▶ **What is being asked**: List every line in this data where the string "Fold" occurs.

▶ **Provided data**:
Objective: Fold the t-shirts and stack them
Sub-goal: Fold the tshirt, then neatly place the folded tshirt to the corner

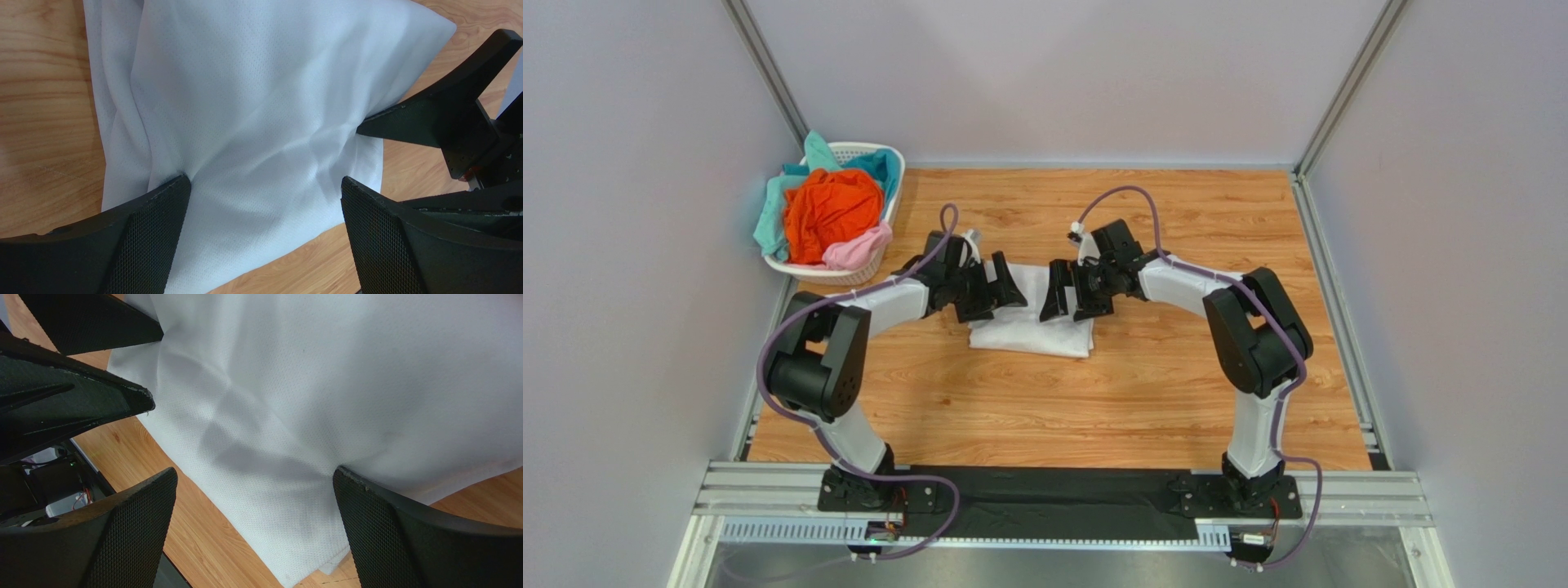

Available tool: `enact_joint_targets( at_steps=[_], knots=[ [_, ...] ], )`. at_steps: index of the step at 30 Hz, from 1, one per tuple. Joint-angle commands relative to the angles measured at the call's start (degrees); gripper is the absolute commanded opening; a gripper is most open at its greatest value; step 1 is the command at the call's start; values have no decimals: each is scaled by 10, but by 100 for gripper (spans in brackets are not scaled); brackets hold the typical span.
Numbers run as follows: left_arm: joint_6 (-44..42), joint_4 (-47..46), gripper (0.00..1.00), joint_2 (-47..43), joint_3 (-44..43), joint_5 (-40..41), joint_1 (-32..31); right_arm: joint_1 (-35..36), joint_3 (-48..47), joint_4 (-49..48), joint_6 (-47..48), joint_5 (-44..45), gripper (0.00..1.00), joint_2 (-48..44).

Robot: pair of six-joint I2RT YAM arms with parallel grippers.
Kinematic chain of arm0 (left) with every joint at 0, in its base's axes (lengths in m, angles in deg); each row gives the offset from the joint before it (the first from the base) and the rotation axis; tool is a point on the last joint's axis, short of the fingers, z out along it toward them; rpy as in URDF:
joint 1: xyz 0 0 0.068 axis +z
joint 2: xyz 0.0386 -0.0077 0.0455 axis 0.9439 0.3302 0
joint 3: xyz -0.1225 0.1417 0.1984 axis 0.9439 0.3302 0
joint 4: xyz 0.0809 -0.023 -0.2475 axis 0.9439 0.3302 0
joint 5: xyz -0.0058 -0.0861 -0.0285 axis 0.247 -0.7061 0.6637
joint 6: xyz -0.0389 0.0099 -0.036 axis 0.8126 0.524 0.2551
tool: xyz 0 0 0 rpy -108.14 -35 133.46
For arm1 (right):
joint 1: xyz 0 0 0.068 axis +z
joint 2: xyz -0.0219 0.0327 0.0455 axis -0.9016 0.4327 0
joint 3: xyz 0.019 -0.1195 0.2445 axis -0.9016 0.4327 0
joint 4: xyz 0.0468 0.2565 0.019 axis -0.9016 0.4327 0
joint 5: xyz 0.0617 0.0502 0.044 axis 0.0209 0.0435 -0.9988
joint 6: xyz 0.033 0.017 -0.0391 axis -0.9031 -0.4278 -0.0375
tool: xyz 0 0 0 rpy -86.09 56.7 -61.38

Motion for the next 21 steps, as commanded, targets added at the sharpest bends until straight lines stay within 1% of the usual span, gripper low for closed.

▶ **Result for this task**:
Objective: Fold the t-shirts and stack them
Sub-goal: Fold the tshirt, then neatly place the folded tshirt to the corner

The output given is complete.